WORK ORDER
Apart from the images, output the data below exactly.

Segment Start: RECORDS FOR THE TASK

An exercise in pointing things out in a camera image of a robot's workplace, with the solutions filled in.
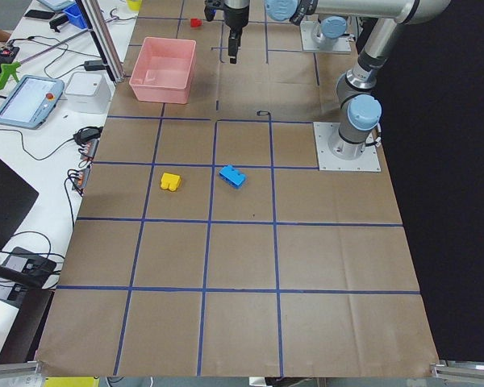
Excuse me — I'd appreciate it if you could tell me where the black power adapter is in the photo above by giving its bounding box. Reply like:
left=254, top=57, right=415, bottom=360
left=83, top=60, right=105, bottom=72

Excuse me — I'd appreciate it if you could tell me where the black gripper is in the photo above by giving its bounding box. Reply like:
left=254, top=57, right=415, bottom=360
left=223, top=0, right=250, bottom=64

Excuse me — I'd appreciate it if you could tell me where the blue toy block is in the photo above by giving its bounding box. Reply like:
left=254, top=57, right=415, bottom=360
left=219, top=164, right=247, bottom=189

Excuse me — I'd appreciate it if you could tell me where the green handled grabber tool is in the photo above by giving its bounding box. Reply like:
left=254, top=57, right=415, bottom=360
left=0, top=61, right=21, bottom=90

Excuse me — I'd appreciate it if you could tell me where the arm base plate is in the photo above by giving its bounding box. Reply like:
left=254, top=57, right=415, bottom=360
left=313, top=122, right=382, bottom=173
left=300, top=21, right=351, bottom=55

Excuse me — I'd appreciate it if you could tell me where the teach pendant tablet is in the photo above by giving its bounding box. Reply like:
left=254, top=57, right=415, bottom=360
left=0, top=75, right=65, bottom=129

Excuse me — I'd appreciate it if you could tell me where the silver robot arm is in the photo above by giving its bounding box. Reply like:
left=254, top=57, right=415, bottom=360
left=204, top=1, right=347, bottom=64
left=265, top=1, right=450, bottom=160

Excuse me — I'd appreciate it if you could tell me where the pink plastic box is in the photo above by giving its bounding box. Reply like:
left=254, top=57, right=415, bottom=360
left=129, top=37, right=196, bottom=104

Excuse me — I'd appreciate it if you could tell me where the white square box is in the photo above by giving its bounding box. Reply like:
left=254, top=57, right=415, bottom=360
left=65, top=72, right=111, bottom=114

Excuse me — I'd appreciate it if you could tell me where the brown paper table cover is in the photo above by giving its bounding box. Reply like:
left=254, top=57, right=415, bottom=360
left=36, top=1, right=437, bottom=377

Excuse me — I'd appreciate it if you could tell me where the yellow toy block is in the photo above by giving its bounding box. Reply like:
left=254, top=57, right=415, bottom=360
left=160, top=173, right=182, bottom=192

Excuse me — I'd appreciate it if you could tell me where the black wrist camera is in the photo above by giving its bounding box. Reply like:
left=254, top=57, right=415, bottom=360
left=204, top=0, right=224, bottom=22

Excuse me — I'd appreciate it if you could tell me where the aluminium frame post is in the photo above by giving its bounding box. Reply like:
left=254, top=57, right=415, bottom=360
left=76, top=0, right=125, bottom=84

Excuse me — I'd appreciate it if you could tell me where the blue plastic bin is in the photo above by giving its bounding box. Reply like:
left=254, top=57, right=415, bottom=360
left=63, top=3, right=88, bottom=29

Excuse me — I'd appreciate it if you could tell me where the red toy block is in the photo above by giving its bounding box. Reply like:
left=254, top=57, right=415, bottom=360
left=190, top=18, right=202, bottom=28

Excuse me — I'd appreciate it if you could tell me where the black laptop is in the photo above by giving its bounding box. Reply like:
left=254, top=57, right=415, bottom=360
left=0, top=159, right=39, bottom=250

Segment End: RECORDS FOR THE TASK

TASK OUTPUT
An exercise in pointing things out in a camera image of a robot's workplace, with the solutions filled in.
Excuse me — I'd appreciate it if you could tell me where the black power adapter is in the photo above by giving its bounding box. Reply like:
left=254, top=57, right=415, bottom=360
left=83, top=60, right=105, bottom=72

Excuse me — I'd appreciate it if you could tell me where the black gripper is in the photo above by giving its bounding box. Reply like:
left=254, top=57, right=415, bottom=360
left=223, top=0, right=250, bottom=64

Excuse me — I'd appreciate it if you could tell me where the blue toy block is in the photo above by giving its bounding box. Reply like:
left=254, top=57, right=415, bottom=360
left=219, top=164, right=247, bottom=189

Excuse me — I'd appreciate it if you could tell me where the green handled grabber tool is in the photo above by giving its bounding box. Reply like:
left=254, top=57, right=415, bottom=360
left=0, top=61, right=21, bottom=90

Excuse me — I'd appreciate it if you could tell me where the arm base plate is in the photo above by giving its bounding box. Reply like:
left=254, top=57, right=415, bottom=360
left=313, top=122, right=382, bottom=173
left=300, top=21, right=351, bottom=55

Excuse me — I'd appreciate it if you could tell me where the teach pendant tablet is in the photo above by giving its bounding box. Reply like:
left=254, top=57, right=415, bottom=360
left=0, top=75, right=65, bottom=129

Excuse me — I'd appreciate it if you could tell me where the silver robot arm is in the photo above by giving its bounding box. Reply like:
left=254, top=57, right=415, bottom=360
left=204, top=1, right=347, bottom=64
left=265, top=1, right=450, bottom=160

Excuse me — I'd appreciate it if you could tell me where the pink plastic box is in the photo above by giving its bounding box. Reply like:
left=254, top=57, right=415, bottom=360
left=129, top=37, right=196, bottom=104

Excuse me — I'd appreciate it if you could tell me where the white square box is in the photo above by giving its bounding box. Reply like:
left=254, top=57, right=415, bottom=360
left=65, top=72, right=111, bottom=114

Excuse me — I'd appreciate it if you could tell me where the brown paper table cover is in the photo above by giving its bounding box. Reply like:
left=254, top=57, right=415, bottom=360
left=36, top=1, right=437, bottom=377

Excuse me — I'd appreciate it if you could tell me where the yellow toy block is in the photo above by giving its bounding box. Reply like:
left=254, top=57, right=415, bottom=360
left=160, top=173, right=182, bottom=192

Excuse me — I'd appreciate it if you could tell me where the black wrist camera is in the photo above by giving its bounding box. Reply like:
left=254, top=57, right=415, bottom=360
left=204, top=0, right=224, bottom=22

Excuse me — I'd appreciate it if you could tell me where the aluminium frame post is in the photo above by giving its bounding box. Reply like:
left=254, top=57, right=415, bottom=360
left=76, top=0, right=125, bottom=84

Excuse me — I'd appreciate it if you could tell me where the blue plastic bin is in the photo above by giving its bounding box. Reply like:
left=254, top=57, right=415, bottom=360
left=63, top=3, right=88, bottom=29

Excuse me — I'd appreciate it if you could tell me where the red toy block is in the photo above by giving its bounding box. Reply like:
left=254, top=57, right=415, bottom=360
left=190, top=18, right=202, bottom=28

Excuse me — I'd appreciate it if you could tell me where the black laptop is in the photo above by giving its bounding box. Reply like:
left=254, top=57, right=415, bottom=360
left=0, top=159, right=39, bottom=250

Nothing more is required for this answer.